2018年08月02日

第1回講習会のもよう

第1回講習会のもよう

㈱太陽堂印刷所(本社・千葉県千葉市、日暮秀一社長)は、富士ゼロックスが主催する大学と企業を結ぶ地域人材育成「志プロジェクト」に2年連続で参加協力するなど産学連携活動を通じて地域の活性化に貢献している。
 
志プロジェクトは、地域活性化の取り組みの一つとして、大学と地元企業の相互理解を深め、次世代の人材育成に資することを目的とした、CSR活動の一環として推進しているプロジェクト。大学生が地元企業に対し、電話でアポイントを取り、企業訪問・インタビューをして、経営者から直接会社経営について話を聞き、学生目線での会社案内を作成する一連の過程をとおして、学生の就職への意識や行動の変化を促すのが狙い。2018年3月現在、全国で14地域22大学、143の企業が参画している。
 
プロジェクトの参加者は大学、企業、印刷会社、金融機関。それぞれの役割について、大学は①ゼミや授業を通じて学生の活動を推進②企業訪問や会社案内制作の指導③印刷会社とともに講習会、中間交流会、成果報告会を開催する。企業は①学生の訪問を受け入れ、経営者や社員のインタビュー、社内見学に対応②講習会、中間交流会、成果報告会へ参加③学生が制作する会社案内の内容確認。金融機関は①地域の志ある優良企業を選出②企業からプロジェクト協力への合意を確保③講習会、中間交流会、成果報告会へ参加――など。
 
太陽堂印刷所は、地域事務局として、大学・企業・金融機関を先導し、プロジェクト全体をマネジメントするとともに、印刷会社の観点から会社案内制作を支援していく。

 

“学生目線の会社案内”を作成

 

今回、志プロジェクトに参加するのは、敬愛大学経済学経済学科の粟屋仁美ゼミの3年生7人と金珍淑ゼミの3年生4人の計11人の学生たちで、千葉興業銀行が推薦した太陽堂印刷所など、地元の企業5社が、“学生目線の会社案内”を作成する。CSR論、経営戦略論が専門の粟屋教授の要望で、太陽堂印刷所は今年は学生の訪問の受け入れ先としても参加する。
 
6月8日に敬愛大学稲毛キャンパスで志プロジェクト講習会およびスタートミーティングが行われ、参加企業と学生との顔合わせと富士ゼロックスによる志プロジェクトの説明が行われた。
 
当日は、富士ゼロックス㈱グラフィックコミュニケーションサービス事業本部事業企画管理部マーケティンググループの益川三洋氏の司会進行で、はじめに敬愛大学経済学部の藤井輝男学部長が「昨年、志プロジェクトに粟屋先生のゼミが初参加し、今年は金先生のゼミも加わるなど、年々拡大している。ここ数年、大学も授業のやり方が少しずつ変わってきている。
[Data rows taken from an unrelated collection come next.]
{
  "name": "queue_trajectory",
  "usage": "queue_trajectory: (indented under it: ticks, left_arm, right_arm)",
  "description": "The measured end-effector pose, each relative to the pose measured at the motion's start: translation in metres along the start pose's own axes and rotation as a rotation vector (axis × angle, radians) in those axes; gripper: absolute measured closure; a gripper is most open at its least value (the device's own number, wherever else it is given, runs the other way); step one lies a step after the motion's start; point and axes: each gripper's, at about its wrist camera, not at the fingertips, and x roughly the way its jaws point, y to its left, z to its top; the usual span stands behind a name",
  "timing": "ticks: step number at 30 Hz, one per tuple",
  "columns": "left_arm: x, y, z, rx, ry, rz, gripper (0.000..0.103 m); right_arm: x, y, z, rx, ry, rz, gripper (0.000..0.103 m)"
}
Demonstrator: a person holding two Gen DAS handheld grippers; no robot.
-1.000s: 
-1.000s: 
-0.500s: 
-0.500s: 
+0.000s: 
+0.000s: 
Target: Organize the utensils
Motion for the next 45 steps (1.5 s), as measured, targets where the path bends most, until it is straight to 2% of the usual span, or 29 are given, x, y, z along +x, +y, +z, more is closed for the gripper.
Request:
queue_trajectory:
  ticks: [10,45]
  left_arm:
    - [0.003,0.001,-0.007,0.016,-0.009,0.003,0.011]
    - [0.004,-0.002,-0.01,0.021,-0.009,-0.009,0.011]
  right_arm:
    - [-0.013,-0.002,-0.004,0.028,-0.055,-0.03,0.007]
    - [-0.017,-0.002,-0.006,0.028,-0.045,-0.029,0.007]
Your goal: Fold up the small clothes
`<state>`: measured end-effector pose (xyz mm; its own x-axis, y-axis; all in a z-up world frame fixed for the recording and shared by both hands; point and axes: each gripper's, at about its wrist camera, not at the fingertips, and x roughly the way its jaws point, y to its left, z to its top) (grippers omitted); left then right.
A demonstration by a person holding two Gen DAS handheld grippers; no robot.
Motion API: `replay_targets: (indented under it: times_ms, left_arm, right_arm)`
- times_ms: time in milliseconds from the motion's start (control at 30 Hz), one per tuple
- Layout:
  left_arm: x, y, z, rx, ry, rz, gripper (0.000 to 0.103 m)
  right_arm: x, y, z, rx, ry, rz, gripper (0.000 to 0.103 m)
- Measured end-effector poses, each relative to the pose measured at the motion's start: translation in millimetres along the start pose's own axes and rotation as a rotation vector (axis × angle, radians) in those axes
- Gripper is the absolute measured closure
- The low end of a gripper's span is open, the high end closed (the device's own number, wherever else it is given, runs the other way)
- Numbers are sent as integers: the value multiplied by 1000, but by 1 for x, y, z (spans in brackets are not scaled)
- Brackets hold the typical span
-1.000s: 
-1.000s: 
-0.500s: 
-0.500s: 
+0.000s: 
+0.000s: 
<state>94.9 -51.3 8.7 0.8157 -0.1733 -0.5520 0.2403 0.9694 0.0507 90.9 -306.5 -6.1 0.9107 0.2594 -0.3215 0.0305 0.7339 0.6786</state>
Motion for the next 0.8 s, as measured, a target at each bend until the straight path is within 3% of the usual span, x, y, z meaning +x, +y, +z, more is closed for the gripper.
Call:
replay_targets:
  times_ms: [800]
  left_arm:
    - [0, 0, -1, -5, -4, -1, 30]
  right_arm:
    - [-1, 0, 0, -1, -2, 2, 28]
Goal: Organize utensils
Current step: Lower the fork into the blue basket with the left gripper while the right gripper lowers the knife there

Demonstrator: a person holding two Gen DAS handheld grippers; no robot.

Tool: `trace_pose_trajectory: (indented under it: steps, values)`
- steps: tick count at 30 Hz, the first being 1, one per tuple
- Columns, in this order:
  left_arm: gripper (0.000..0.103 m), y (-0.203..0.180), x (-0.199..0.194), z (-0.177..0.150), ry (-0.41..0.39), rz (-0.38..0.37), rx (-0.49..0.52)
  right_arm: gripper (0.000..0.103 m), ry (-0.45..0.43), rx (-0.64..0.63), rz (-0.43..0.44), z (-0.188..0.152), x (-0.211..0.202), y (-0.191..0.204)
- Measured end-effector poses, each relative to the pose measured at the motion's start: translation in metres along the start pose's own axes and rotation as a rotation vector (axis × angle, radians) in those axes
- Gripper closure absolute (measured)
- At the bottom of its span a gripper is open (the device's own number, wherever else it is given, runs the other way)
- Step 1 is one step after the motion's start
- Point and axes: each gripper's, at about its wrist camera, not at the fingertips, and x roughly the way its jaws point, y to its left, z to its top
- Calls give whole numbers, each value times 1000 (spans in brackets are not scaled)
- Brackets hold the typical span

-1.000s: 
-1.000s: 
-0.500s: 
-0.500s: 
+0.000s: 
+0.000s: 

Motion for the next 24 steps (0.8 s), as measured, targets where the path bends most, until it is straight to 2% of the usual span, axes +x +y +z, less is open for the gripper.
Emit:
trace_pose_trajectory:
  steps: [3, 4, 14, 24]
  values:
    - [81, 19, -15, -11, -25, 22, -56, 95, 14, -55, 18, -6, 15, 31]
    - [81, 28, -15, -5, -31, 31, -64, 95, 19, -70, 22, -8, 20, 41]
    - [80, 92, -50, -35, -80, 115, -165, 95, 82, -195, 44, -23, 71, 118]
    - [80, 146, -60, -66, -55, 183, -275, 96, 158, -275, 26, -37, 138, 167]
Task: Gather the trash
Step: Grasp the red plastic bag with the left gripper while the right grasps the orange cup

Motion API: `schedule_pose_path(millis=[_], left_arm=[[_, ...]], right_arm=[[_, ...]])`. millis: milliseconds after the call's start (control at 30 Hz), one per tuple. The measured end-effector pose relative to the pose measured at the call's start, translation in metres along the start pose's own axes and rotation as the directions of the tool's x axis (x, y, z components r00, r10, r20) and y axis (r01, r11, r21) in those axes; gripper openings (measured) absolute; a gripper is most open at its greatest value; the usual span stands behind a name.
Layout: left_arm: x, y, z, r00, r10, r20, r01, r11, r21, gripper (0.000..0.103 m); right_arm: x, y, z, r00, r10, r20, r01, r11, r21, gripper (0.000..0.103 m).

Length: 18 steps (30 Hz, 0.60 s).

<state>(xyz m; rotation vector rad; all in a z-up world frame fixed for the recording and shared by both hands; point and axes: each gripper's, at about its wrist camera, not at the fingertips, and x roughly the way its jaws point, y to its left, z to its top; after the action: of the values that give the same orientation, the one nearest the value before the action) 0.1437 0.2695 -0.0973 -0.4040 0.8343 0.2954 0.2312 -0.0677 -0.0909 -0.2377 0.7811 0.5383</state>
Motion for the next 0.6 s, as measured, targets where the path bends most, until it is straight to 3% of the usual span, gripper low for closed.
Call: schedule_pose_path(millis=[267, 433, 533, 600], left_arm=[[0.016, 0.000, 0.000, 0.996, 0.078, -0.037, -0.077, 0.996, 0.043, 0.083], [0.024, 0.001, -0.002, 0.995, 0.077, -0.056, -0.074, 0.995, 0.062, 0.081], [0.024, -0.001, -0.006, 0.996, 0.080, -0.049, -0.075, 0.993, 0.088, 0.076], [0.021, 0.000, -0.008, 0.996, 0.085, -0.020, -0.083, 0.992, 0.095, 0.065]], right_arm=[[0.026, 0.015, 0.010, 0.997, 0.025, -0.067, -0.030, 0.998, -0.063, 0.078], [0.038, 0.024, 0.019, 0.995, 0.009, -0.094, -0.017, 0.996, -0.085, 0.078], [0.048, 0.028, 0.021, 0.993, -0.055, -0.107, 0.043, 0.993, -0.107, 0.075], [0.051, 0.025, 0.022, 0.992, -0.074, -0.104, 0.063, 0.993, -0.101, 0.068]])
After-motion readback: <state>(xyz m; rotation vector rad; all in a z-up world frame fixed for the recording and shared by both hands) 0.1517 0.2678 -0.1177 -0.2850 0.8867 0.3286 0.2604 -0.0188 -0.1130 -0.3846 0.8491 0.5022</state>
インターンシップというかたちで企業実習を取り込んだりしているが、これ以外に文科省が課題の発見・解決に向けた主体的・協働的な学びであるアクティブ・ラーニングの実践を指導しており、志プロジェクトは一番ピッタリする活動ではないか。学生諸君には失敗を恐れず頑張って立派な成果をあげてもらいたい」とエールを送った。
 
このあと、益川氏が志プロジェクトについて説明。学生はアポイントの取り方や会社へのインタビューの仕方や原稿のまとめ方などを学び、初めての会社案内作成についてアドバイスを受けた。最後は担当する企業との打ち合わせを行った。
 

学生の質問に答える日暮秀一(左)

学生の質問に答える日暮秀一社長(左)

今後のスケジュールについて、学生は7月から企業訪問を開始し、9月頃に会社案内の1版を完成させ、10月に中間交流会を開く。そこで、印刷仕様の修正指導を受けながら12月をめどに会社案内を完成させ、来年2月に成果報告会を開催して活動を終了する予定。
 
学生が作成する会社案内の基本的なレイアウトはA4・8ページもので、富士ゼロックスが用意したテンプレートを利用して作成する。この間、太陽堂印刷所は印刷プロセスを理解させるための工場見学、会社案内制作印刷を支援するなど学生たちの活動をサポートすが、“学生目線の会社案内”にするため、印刷仕様や内容の修正指導は最小限に止める。
 
日暮社長は「印刷物製作ではコミュニケーションが非常に大切であり、学生と大いに議論したい。学生目線で、どのような印刷業の会社案内ができ上がるのか今から楽しみである」と語っている。